• **Task prompt**:
Among the lines below, which ones contain the word "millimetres"? Copy every such line.
*** Data shown ***
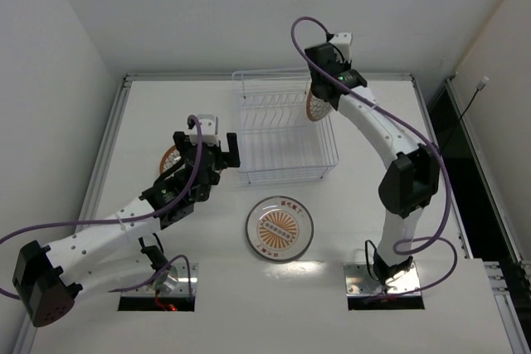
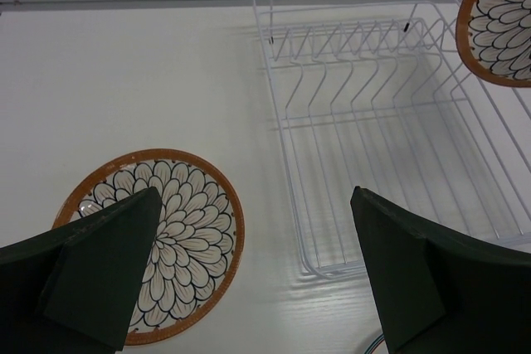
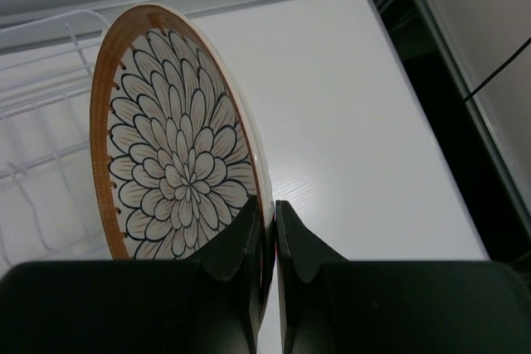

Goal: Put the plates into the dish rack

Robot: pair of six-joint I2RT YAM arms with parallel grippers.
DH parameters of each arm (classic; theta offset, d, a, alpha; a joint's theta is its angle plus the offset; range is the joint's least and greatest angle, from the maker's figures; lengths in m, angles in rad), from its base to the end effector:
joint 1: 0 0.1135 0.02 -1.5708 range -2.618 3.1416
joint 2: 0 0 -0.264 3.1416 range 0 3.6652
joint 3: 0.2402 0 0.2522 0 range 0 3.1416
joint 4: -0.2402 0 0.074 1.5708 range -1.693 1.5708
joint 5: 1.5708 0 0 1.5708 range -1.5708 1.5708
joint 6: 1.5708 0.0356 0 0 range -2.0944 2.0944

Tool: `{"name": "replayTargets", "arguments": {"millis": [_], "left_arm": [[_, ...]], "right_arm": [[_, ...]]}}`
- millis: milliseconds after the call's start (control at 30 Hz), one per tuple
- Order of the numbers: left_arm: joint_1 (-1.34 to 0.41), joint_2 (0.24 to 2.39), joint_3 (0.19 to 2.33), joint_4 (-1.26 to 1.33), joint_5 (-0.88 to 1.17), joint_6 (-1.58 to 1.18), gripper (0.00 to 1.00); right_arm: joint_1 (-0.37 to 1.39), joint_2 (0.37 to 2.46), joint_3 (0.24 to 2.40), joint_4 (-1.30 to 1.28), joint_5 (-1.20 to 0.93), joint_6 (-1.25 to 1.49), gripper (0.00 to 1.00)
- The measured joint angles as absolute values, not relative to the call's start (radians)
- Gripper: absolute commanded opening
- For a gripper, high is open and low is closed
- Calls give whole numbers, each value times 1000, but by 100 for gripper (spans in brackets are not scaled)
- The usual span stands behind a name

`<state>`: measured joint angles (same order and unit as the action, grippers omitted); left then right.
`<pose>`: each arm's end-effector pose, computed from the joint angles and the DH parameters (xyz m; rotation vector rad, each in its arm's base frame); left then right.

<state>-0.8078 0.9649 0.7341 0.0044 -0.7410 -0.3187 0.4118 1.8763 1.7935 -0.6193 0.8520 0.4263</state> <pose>0.1691 -0.1421 0.3104 -0.0961 1.7372 -0.1604 0.3983 0.1447 0.3419 0.4345 1.9924 -0.4505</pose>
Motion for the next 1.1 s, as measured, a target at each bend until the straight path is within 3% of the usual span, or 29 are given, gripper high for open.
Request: {"name": "replayTargets", "arguments": {"millis": [567,1100], "left_arm": [[-808,960,736,1,-739,-319,100],[-808,958,736,0,-738,-319,100]], "right_arm": [[497,1985,1822,-231,1082,-70,0],[514,2015,1761,-158,1065,-130,0]]}}
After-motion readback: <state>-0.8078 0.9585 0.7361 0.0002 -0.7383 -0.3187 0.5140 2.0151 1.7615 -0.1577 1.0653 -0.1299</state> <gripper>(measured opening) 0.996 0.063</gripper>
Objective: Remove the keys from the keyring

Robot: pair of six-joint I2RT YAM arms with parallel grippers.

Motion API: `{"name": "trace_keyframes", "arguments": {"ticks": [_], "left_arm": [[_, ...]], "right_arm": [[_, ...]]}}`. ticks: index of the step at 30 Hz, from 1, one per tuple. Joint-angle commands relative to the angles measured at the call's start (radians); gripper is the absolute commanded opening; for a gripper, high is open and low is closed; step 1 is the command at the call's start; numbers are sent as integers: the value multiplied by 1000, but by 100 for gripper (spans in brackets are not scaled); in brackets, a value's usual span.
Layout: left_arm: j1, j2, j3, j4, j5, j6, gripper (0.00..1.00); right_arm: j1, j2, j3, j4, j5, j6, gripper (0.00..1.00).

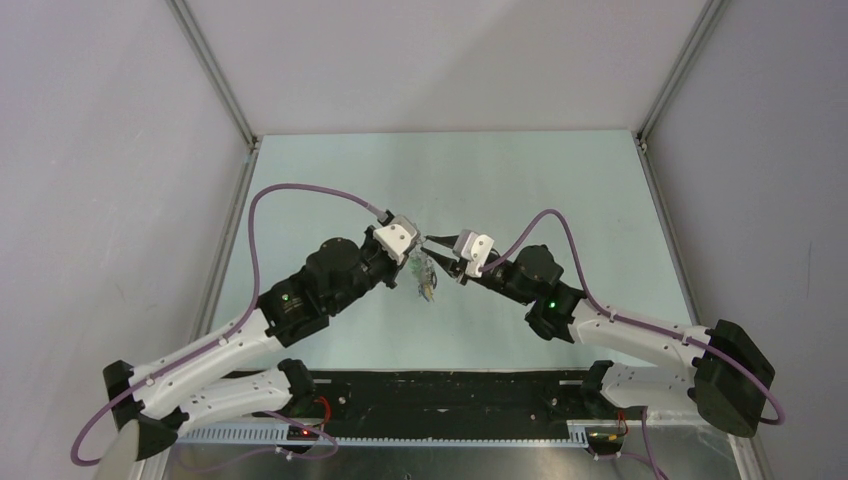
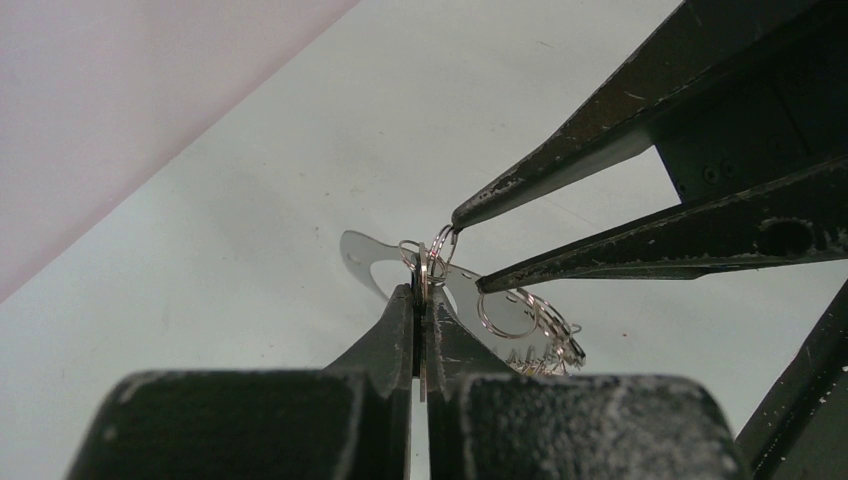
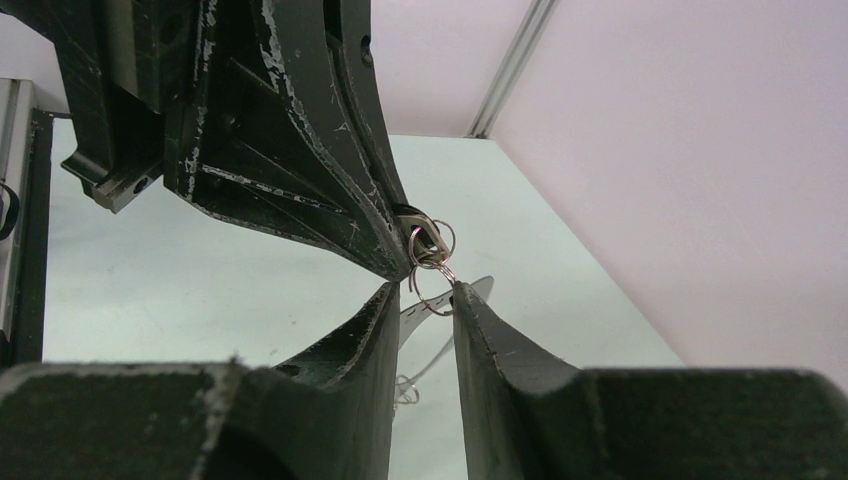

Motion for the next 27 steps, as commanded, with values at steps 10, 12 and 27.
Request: {"name": "trace_keyframes", "arguments": {"ticks": [10,12,27], "left_arm": [[-8,-29,0,67,31,27,0],[-8,-30,0,67,32,29,0],[-10,-48,-5,67,54,38,0]], "right_arm": [[-37,-32,0,15,-8,-21,35],[-42,-28,1,18,-33,-22,36],[-39,2,33,-28,-173,-26,20]]}}
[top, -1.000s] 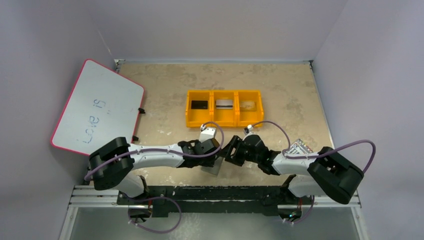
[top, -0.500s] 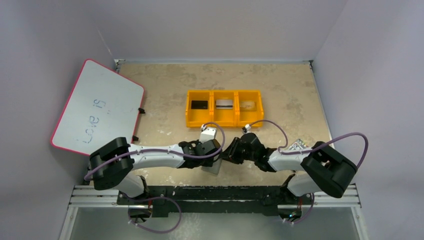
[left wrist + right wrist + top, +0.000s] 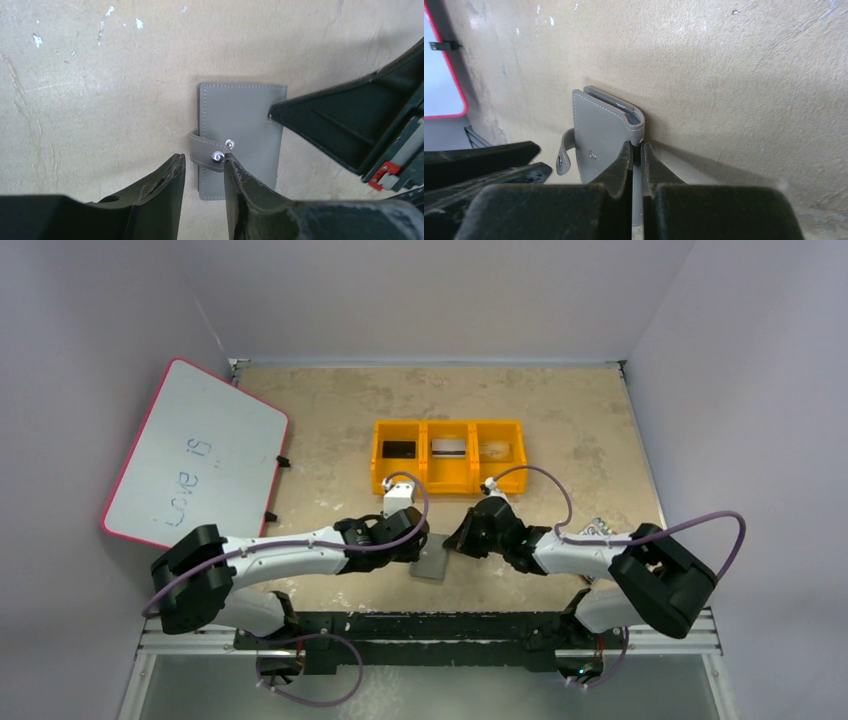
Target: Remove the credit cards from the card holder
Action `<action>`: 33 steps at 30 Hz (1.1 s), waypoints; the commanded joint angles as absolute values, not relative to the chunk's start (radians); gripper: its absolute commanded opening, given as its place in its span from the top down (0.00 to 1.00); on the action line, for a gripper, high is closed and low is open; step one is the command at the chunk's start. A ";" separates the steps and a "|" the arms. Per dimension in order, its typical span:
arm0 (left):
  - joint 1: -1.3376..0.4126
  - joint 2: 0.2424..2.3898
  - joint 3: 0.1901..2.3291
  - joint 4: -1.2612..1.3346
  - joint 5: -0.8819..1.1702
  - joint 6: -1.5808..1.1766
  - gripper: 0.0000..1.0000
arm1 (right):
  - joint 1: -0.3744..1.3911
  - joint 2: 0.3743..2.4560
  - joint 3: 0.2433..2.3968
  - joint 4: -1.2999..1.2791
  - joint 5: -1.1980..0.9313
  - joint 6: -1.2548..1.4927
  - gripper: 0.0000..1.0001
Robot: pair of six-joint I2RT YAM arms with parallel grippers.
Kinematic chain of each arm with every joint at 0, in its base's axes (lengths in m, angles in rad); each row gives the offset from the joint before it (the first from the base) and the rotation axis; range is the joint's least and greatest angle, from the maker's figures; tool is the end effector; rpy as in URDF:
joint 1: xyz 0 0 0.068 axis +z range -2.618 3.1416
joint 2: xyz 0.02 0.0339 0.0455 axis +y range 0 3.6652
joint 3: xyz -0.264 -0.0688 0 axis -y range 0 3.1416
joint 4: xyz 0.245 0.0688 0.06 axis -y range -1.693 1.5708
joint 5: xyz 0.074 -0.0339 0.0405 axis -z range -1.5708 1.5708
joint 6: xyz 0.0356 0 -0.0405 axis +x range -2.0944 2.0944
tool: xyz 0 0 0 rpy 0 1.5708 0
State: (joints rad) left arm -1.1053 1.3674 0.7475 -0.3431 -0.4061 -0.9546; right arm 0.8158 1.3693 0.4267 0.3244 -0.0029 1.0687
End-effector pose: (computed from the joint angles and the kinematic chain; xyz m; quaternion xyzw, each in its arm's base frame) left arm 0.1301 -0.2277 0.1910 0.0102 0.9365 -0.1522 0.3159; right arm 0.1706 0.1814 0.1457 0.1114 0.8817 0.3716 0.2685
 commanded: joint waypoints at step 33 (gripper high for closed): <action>-1.081 1.554 0.972 -0.548 -0.485 -1.033 0.06 | 0.757 0.976 0.490 -0.083 0.137 1.157 0.15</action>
State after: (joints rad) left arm -1.0554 1.4582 0.8768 -0.5106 -0.4366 -1.0763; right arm 0.7582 0.9611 0.4694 -0.1081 0.1017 1.1427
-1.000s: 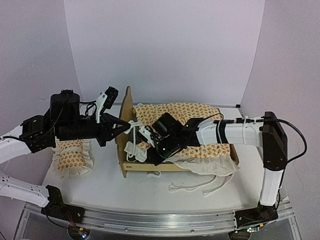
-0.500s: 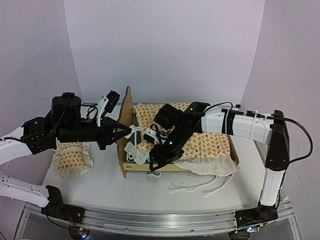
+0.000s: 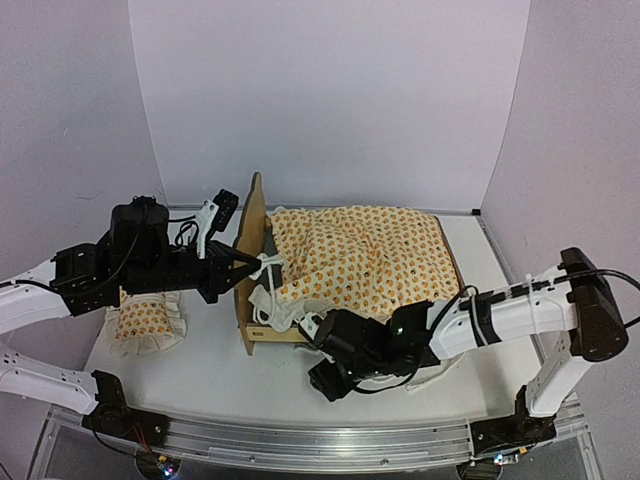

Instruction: Set up the pet bed

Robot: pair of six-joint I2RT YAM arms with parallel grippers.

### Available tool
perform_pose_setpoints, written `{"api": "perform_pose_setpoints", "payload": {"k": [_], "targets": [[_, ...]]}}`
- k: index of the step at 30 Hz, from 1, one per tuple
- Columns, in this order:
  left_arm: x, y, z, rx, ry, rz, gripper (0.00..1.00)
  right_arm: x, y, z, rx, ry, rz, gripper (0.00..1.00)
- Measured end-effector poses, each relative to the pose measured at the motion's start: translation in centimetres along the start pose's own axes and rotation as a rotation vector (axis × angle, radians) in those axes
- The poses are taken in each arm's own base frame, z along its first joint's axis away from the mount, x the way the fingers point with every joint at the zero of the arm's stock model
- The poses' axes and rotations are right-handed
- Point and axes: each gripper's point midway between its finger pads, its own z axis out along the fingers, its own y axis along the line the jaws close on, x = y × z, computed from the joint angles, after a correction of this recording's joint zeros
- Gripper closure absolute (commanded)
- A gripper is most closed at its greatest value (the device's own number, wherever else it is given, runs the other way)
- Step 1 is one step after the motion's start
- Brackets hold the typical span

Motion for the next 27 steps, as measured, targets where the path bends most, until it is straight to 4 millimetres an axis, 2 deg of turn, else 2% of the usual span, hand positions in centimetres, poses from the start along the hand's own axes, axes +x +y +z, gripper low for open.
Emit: {"api": "perform_pose_setpoints", "payload": {"k": [3, 8, 13, 21, 26, 27], "targets": [[-0.6, 0.4, 0.1, -0.023, -0.025, -0.015, 1.00, -1.5, -0.8, 1.9, 0.081, -0.121, 0.005, 0.43], [-0.5, 0.7, 0.3, -0.039, -0.026, -0.024, 1.00, -3.9, -3.4, 4.8, 0.255, -0.306, 0.051, 0.40], [-0.6, 0.6, 0.2, -0.036, -0.028, -0.023, 1.00, -3.9, -5.2, 6.5, 0.386, -0.374, 0.068, 0.36], [-0.6, 0.1, 0.1, -0.010, -0.026, -0.022, 1.00, -4.3, -7.8, 8.2, 0.451, -0.406, 0.116, 0.42], [-0.7, -0.2, 0.2, 0.008, -0.027, -0.021, 1.00, -5.6, -8.1, 9.1, 0.425, -0.447, 0.114, 0.66], [-0.7, -0.2, 0.2, 0.010, -0.029, -0.021, 1.00, -5.7, -8.0, 9.3, 0.418, -0.447, 0.100, 0.74]]}}
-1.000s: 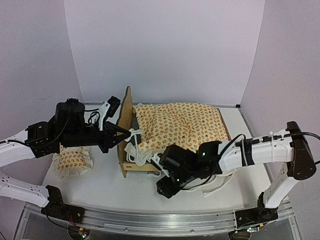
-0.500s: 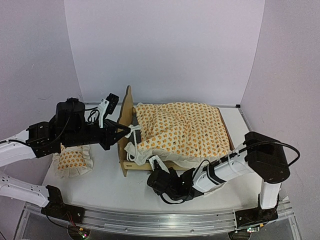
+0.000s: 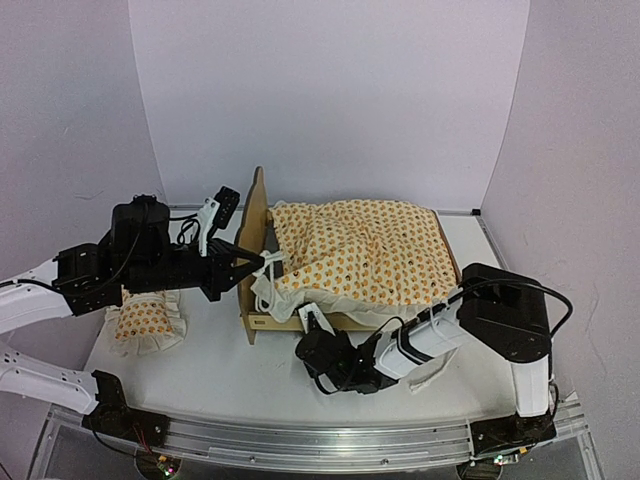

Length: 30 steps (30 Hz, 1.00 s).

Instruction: Set up the pet bed

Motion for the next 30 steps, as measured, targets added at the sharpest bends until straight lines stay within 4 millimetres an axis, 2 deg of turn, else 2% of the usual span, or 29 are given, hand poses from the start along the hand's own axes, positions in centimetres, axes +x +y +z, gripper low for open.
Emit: {"api": "perform_pose_setpoints", "payload": {"k": [2, 3, 9, 12, 15, 22, 26, 30], "targets": [[0.0, 0.0, 0.2, 0.001, 0.002, 0.000, 1.00, -0.3, 0.7, 0.3, -0.040, -0.009, -0.002, 0.96], [0.1, 0.0, 0.2, 0.000, 0.004, 0.000, 1.00, -0.4, 1.1, 0.5, -0.065, -0.011, 0.000, 1.00], [0.3, 0.0, 0.4, 0.004, 0.009, -0.003, 1.00, -0.8, 2.9, 0.7, -0.190, -0.003, 0.006, 1.00], [0.8, -0.2, 0.3, 0.021, 0.019, 0.000, 1.00, -0.4, 4.0, -0.3, -0.309, 0.057, 0.023, 1.00], [2.1, -1.1, -0.6, 0.088, 0.041, 0.007, 1.00, 1.1, 5.9, -3.1, -0.488, 0.169, 0.046, 1.00], [5.8, -5.6, -5.5, 0.402, 0.103, -0.061, 1.00, 4.0, 11.1, -10.7, -0.929, 0.443, 0.115, 1.00], [8.9, -6.3, -6.5, 0.474, 0.188, -0.182, 1.00, 3.5, 13.5, -14.5, -1.154, 0.535, 0.153, 1.00], [12.8, -4.6, -5.7, 0.385, 0.307, -0.333, 1.00, 1.5, 15.9, -16.7, -1.319, 0.549, 0.168, 1.00]]}}
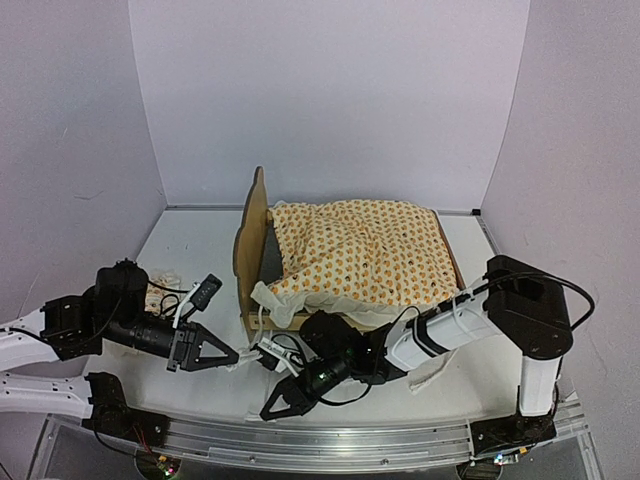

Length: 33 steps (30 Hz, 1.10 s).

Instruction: Set up the pet bed

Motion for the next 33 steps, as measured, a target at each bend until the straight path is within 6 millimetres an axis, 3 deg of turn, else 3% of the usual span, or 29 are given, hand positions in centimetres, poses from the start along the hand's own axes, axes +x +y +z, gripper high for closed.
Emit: {"api": "perform_pose_setpoints", "payload": {"k": [1, 3, 6, 8, 9, 11, 14, 18, 21, 23, 27, 30, 33], "targets": [[0.7, 1.0, 0.1, -0.039, 0.014, -0.048, 1.00, 0.0, 0.5, 0.1, -0.021, 0.005, -0.006, 1.00], [1.6, 2.8, 0.2, -0.113, 0.023, -0.136, 1.00, 0.1, 0.9, 0.0, -0.034, 0.004, -0.013, 0.79], [3.1, 6.2, 0.5, -0.245, 0.022, -0.277, 0.99, 1.5, -0.5, -1.2, 0.075, 0.013, 0.015, 0.60], [4.5, 8.9, 0.9, -0.354, 0.041, -0.357, 0.78, 2.2, -1.7, -2.8, 0.212, 0.024, 0.023, 0.50], [5.2, 10.1, 1.2, -0.411, 0.059, -0.386, 0.62, 2.4, -2.3, -3.9, 0.290, 0.030, 0.017, 0.48], [6.4, 12.1, 1.7, -0.499, 0.101, -0.417, 0.41, 2.6, -2.9, -6.2, 0.414, 0.048, 0.009, 0.45], [7.8, 13.7, 1.8, -0.594, 0.151, -0.402, 0.28, 1.8, -3.3, -11.4, 0.603, 0.063, -0.027, 0.39], [5.2, 11.4, 1.6, -0.520, 0.072, -0.294, 0.19, 0.7, -3.8, -18.3, 0.755, 0.022, -0.035, 0.32], [2.1, 9.5, 1.2, -0.464, -0.024, -0.229, 0.19, -0.3, -4.1, -23.7, 0.877, 0.004, -0.040, 0.32], [0.1, 8.9, 1.0, -0.464, -0.084, -0.197, 0.22, -1.2, -4.2, -25.9, 0.947, 0.002, -0.062, 0.32], [-3.3, 9.4, 1.7, -0.525, -0.178, -0.181, 0.28, -2.5, -4.1, -27.2, 1.016, 0.066, -0.167, 0.33], [-5.8, 10.5, 3.8, -0.578, -0.230, -0.191, 0.26, -3.5, -4.9, -26.9, 1.042, 0.117, -0.237, 0.32], [-7.1, 12.0, 5.4, -0.631, -0.275, -0.199, 0.26, -3.5, -6.0, -26.4, 1.057, 0.178, -0.297, 0.32]]}}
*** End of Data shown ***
• **Written solution**:
Motion for the next 27 steps, as measured, targets where the path bends most, until it is straight to 4 millimetres an axis, 2 deg of turn, else 2% of the usual span, hand positions in centimetres, poses from the start along the hand's own axes, axes +x +y +z, gripper low for open.
Motion for the next 30 steps, as measured, targets added at the sharpest bends until straight lines stay within 4 millimetres an axis, 2 deg of turn, else 2% of the usual span, or 29 are given, hand poses from the start along the hand's own axes, positions in centimetres, axes +x +y +z, gripper low for open.
Motion for the next 33 steps, as measured, a target at each bend until the straight path is within 6 millimetres an axis, 3 deg of turn, else 3% of the usual span, or 29 are given, hand positions in centimetres, poses from the start along the hand's own axes, axes +x +y +z, gripper high for closed.

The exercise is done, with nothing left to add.